The latency consequence of the Polynesian relay is part of the 1.280× multiplier. A purely submarine cable from San Diego to Melbourne without intermediate landings would likely measure closer to its floor; the Polynesian-stop architecture trades a small amount of latency for redundancy and additional commercial reach. For the cloud workloads Honomoana is built to serve — replication between Google's US-West cloud regions and Australian cloud regions — the few additional milliseconds are operationally inconsequential, while the redundancy benefits are substantial.

The trans-Pacific corridor in 2026

Honomoana joins a small but growing set of single-owner hyperscaler cables on the Pacific corridor. Google operates Curie (US to Chile), FASTER (US-Japan, with consortium partners), Topaz (US-Japan, more recent), and now Honomoana (US-Australia via French Polynesia). Meta operates several its own cables in the same region. Microsoft and Amazon are increasingly funding their own cables. The economic shift this represents is significant: traditional consortium cables financed by national incumbent telcos historically carried a small handful of hyperscaler customers as IRU buyers, but the hyperscalers' own internal traffic volumes have grown to the point where it is more economical for them to build their own cables outright than to keep buying capacity wholesale from consortium-owned systems.

For Australia specifically, Honomoana adds a second major direct path from the US West Coast — alongside the older Hawaiki cable, the Southern Cross series, and the soon-to-arrive cables that are still in construction. Sydney and Melbourne together host nearly all of Australia's transpacific submarine cable landings, and Honomoana strengthens the Sydney-Melbourne corridor's connection to the Pacific peering ecosystem. Auckland's landing on Honomoana is also significant for New Zealand's outbound capacity, since New Zealand has historically had fewer dedicated submarine cables than its Australian neighbour and benefits from any Pacific cable that includes a North Island landing.

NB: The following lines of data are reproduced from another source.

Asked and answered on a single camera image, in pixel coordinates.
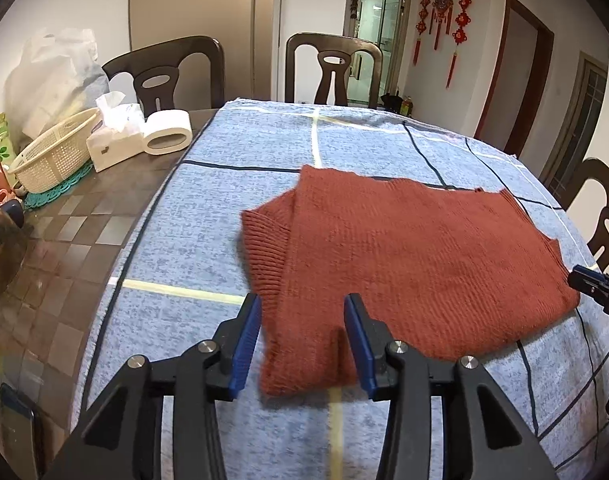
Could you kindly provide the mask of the rust red knit sweater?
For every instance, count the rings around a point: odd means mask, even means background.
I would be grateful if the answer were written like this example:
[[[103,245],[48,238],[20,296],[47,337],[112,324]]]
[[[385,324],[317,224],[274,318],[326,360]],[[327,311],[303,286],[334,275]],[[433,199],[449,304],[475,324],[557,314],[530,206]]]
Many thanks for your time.
[[[425,356],[481,356],[577,307],[557,240],[510,192],[446,191],[303,167],[297,185],[242,213],[265,335],[269,396],[351,385],[343,303]]]

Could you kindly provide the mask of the dark wooden chair right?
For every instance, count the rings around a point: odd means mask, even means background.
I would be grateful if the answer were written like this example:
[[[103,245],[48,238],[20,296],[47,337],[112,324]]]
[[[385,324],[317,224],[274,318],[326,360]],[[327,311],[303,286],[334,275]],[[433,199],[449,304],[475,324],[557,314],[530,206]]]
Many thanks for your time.
[[[609,167],[597,158],[584,159],[563,191],[560,205],[567,210],[580,193],[583,184],[588,180],[598,182],[606,192],[606,205],[600,211],[595,232],[587,243],[593,256],[599,252],[600,248],[604,249],[596,259],[596,263],[600,270],[606,271],[609,266],[609,231],[607,228],[607,222],[609,222]]]

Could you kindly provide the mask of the dark wooden chair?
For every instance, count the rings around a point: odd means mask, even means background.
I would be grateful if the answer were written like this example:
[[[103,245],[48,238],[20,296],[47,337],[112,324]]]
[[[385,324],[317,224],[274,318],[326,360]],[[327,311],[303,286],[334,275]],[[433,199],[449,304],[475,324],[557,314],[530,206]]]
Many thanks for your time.
[[[103,65],[111,80],[122,73],[133,77],[133,88],[144,116],[159,110],[176,110],[174,91],[180,76],[180,65],[193,54],[209,60],[210,106],[225,104],[225,56],[222,44],[209,36],[188,36],[124,53]]]
[[[580,193],[583,184],[588,180],[598,182],[606,192],[606,205],[600,211],[595,232],[587,243],[593,256],[599,252],[600,248],[604,249],[596,259],[596,263],[600,270],[606,271],[609,266],[609,231],[607,228],[607,222],[609,222],[609,167],[597,158],[584,159],[563,191],[560,205],[567,210]]]
[[[321,67],[321,80],[314,96],[314,103],[326,105],[331,85],[335,85],[335,104],[348,106],[347,70],[353,55],[366,53],[373,61],[367,107],[376,110],[379,100],[383,54],[374,42],[354,37],[321,34],[320,32],[297,32],[286,41],[285,101],[295,102],[296,52],[302,46],[313,47]]]

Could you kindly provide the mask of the black smartphone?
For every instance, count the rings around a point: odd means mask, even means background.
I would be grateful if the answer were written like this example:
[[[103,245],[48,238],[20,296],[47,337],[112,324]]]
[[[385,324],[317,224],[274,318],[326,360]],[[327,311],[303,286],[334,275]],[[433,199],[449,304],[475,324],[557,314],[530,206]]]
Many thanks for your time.
[[[36,418],[31,400],[3,382],[0,410],[6,460],[20,479],[39,479],[39,453],[34,442]]]

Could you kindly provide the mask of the blue checked table cloth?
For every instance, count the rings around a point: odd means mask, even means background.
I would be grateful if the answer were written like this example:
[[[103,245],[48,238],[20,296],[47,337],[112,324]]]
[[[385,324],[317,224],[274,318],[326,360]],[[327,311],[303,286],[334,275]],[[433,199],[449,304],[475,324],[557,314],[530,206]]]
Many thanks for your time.
[[[74,416],[133,354],[178,356],[237,312],[249,288],[240,215],[292,188],[305,165],[440,190],[507,188],[558,240],[567,266],[594,262],[537,177],[490,145],[384,112],[236,100],[201,133],[122,250],[86,345]],[[605,457],[609,318],[592,299],[483,365],[560,478],[581,479]],[[259,379],[253,362],[239,398],[218,407],[228,477],[375,477],[387,404],[371,402],[359,387],[267,398]]]

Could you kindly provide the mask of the dark glass jar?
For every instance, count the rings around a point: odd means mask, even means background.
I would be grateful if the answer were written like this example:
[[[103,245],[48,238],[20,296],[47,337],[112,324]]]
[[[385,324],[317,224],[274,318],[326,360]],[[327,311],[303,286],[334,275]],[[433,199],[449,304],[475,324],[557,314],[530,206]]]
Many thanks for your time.
[[[27,237],[0,209],[0,295],[15,278],[27,251]]]

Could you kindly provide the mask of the teal crochet mat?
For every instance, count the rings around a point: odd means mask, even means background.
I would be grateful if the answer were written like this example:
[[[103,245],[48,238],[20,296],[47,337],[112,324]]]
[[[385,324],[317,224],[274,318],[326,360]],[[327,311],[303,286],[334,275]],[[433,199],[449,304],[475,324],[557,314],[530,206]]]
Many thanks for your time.
[[[47,204],[53,203],[58,197],[70,192],[83,178],[94,169],[91,159],[79,168],[67,179],[56,184],[54,188],[42,193],[28,193],[24,198],[24,209],[26,211],[37,210]]]

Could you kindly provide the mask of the cream woven plastic basket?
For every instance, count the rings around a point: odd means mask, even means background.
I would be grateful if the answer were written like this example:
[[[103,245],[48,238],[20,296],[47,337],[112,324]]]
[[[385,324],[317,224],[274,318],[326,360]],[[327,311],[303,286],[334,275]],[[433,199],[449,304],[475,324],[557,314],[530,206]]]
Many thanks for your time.
[[[97,107],[58,122],[33,140],[10,164],[8,174],[29,193],[64,182],[91,158],[86,140],[103,123]]]

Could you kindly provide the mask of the red chinese knot decoration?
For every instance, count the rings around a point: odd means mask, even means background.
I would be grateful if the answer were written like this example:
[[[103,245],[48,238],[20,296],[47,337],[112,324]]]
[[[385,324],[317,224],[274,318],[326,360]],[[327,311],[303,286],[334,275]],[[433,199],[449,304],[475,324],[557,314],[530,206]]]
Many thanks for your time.
[[[411,62],[417,65],[423,37],[432,37],[432,49],[437,51],[440,41],[450,36],[454,42],[454,50],[449,71],[447,72],[445,88],[449,89],[458,58],[458,50],[468,40],[466,28],[471,23],[469,8],[472,0],[419,0],[418,20],[415,25],[416,38]]]

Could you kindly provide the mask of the white tissue box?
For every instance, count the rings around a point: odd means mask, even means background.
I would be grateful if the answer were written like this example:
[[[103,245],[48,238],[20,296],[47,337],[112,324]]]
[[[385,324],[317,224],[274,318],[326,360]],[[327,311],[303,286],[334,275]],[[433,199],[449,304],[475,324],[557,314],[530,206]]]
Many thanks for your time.
[[[125,98],[121,91],[110,91],[96,100],[102,123],[86,139],[96,172],[144,152],[144,114],[138,104],[124,103]]]

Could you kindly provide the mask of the green snack packet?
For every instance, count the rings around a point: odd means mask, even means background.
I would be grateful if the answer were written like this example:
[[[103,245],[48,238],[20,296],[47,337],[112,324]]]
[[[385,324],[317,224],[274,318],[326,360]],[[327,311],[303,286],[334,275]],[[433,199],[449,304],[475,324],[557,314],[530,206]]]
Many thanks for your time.
[[[8,121],[5,113],[0,114],[0,164],[5,172],[17,157],[14,144],[9,135]]]

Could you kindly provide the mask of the white toilet paper roll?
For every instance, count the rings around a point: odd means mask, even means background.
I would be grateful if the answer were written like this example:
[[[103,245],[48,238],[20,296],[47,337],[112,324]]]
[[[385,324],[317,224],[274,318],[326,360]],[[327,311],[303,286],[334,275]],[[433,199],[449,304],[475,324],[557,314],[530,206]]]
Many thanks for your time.
[[[192,123],[186,110],[158,110],[145,120],[143,150],[149,155],[183,151],[192,141]]]

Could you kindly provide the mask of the dark wooden chair middle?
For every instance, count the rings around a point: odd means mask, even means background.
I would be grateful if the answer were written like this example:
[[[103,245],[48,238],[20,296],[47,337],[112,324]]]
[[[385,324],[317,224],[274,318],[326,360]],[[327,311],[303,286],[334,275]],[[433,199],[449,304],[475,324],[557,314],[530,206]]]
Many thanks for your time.
[[[296,52],[302,46],[313,47],[321,67],[321,80],[314,96],[314,103],[326,105],[331,85],[335,85],[335,104],[348,106],[347,70],[353,55],[366,53],[373,61],[367,107],[376,110],[379,100],[383,54],[374,42],[354,37],[321,34],[320,32],[297,32],[286,41],[285,101],[295,102]]]

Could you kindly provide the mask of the white plastic bag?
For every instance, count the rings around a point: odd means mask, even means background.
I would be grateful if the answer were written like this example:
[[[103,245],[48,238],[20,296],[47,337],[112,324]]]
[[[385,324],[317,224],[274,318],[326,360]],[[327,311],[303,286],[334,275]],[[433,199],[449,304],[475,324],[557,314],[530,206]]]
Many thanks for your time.
[[[58,122],[96,104],[109,91],[89,28],[36,32],[7,77],[4,113],[12,140],[34,140]]]

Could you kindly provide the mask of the dark wooden chair left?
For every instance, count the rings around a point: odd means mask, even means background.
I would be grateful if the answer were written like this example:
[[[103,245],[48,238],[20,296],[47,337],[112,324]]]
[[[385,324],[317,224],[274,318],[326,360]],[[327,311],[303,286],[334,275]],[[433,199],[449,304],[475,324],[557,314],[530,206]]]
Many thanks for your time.
[[[225,56],[222,44],[209,36],[188,36],[124,53],[103,65],[111,80],[122,73],[133,77],[133,88],[144,116],[159,110],[176,110],[174,91],[180,76],[180,65],[193,54],[209,60],[210,106],[225,104]]]

What we will keep watching

Honomoana is in its first full year of revenue service, and the standard pattern for new transpacific cables is for routing politics to take twelve to twenty-four months to fully absorb a new option. The current measurements show the San Diego-Melbourne corridor sitting at a stable 200-millisecond average with low standard deviation — what we expect to see when the route policy actually commits to the cable. As Google routes its own internal workloads through Honomoana increasingly aggressively, and as third-party IRU customers settle into their preferred routing patterns, the cable's measurement profile will become more representative of how it actually serves the Pacific corridor. We will continue to track the existing direction and any additional measurement coverage that becomes available as the cable's routing footprint expands among non-Google operators.

What we measure on Honomoana — 190.56 ms minimum across 15,215 kilometres of trans-Pacific submarine fibre with French Polynesian relay, in the cable's first year of operation — is what a brand-new hyperscaler-built Pacific system looks like when its engineering and commercial assumptions are still settling into place. The cable will become a routine fact of trans-Pacific connectivity over the next several years, and its position in the broader Pacific corridor — alongside JUNO, AJC, and the older Hawaiki cable — will be the structural reference point against which newer cables on the same corridor are measured.